(The Return of) Ignatz, by Sam Heldman

Friday, July 26, 2002

no shame It's hard to tell whether anybody really believes, anymore, that the Republican establishment believes that most things should be left up to state and local government rather than to those out-of-touch, inside-the-beltway, folks in Washington. We know (remember assisted suicide) that AG Ashcroft's support for that view is thin rhetoric, which he discards when convenient. And we know it, too, of the President, who wants a federal statutory cap on noneconomic damages in medical malpractice cases. These are, and always have been, purely state law cases. Each state is, and always has been, free to cap damages in these cases, at least to the extent allowed by its own constitution.

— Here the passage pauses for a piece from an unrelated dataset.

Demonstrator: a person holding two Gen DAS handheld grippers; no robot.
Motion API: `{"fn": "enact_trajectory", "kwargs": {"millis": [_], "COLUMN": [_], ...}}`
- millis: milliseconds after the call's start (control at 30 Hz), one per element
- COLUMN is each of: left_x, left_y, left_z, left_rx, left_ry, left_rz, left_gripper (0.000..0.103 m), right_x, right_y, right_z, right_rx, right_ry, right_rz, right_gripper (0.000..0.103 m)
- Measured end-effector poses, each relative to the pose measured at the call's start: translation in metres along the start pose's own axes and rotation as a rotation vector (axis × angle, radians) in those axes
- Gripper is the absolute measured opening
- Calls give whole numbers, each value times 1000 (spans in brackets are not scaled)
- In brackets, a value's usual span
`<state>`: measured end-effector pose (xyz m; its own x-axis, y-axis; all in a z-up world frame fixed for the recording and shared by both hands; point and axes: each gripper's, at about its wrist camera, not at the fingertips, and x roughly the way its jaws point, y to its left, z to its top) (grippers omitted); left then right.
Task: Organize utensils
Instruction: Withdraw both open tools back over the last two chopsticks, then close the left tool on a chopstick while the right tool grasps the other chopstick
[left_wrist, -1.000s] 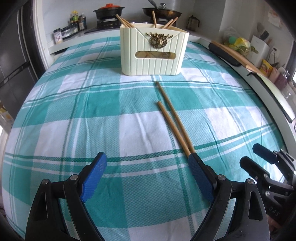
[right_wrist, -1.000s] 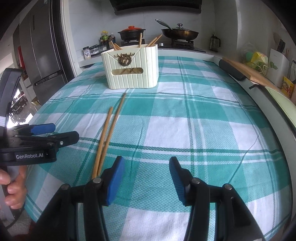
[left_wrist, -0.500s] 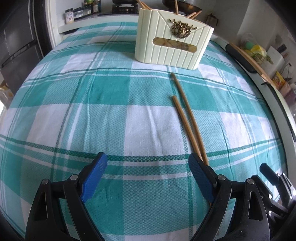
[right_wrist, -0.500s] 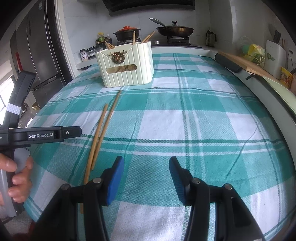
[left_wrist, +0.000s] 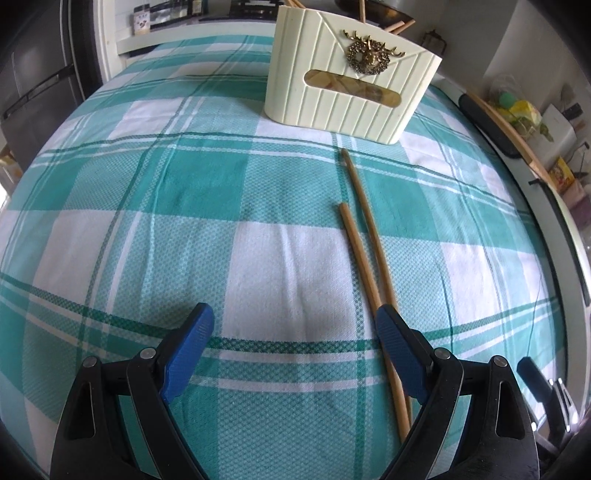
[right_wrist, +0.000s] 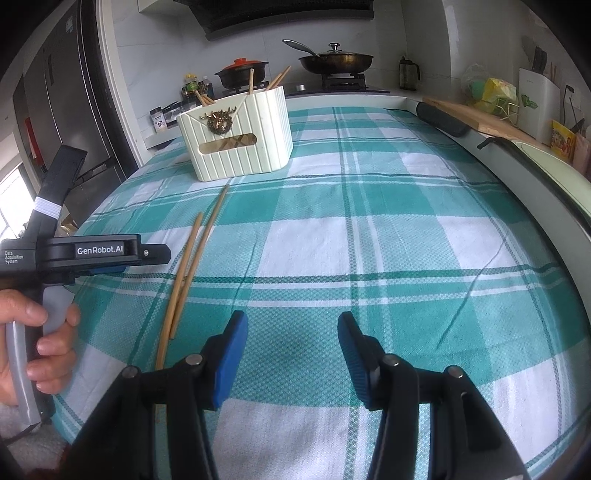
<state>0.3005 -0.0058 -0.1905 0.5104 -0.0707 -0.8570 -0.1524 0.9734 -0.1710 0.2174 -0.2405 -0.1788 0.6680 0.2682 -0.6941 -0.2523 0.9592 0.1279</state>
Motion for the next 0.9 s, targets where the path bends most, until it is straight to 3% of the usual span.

The states, or many of them, have chosen NOT to enact the caps that the President wants to impose by federal mandate. And, unlike areas of justifiable federal intervention, here there's no convincing argument that one state's failure to act will have negative consequences on the rest of us; to the contrary, if physicians really are driven out of (say) Nevada by high jury verdicts, that would just mean more docs for the rest of the states. (Something like pollution, on the contrary, does call for federal involvement, as the negative consequences of that behavior do cross state lines in many ways). It's quite obviously something on which those who really BELIEVE in decentralized government, and a limited role for the feds, should speak up in opposition to the President. Otherwise, everything (again) is just spin.

UPDATE: Cooped Up (look left for the link, along with other good law blogs) has a similar post today, but more erudite because he's a law professor. In my defense, though, mine was a more bleary-eyed early morning posting.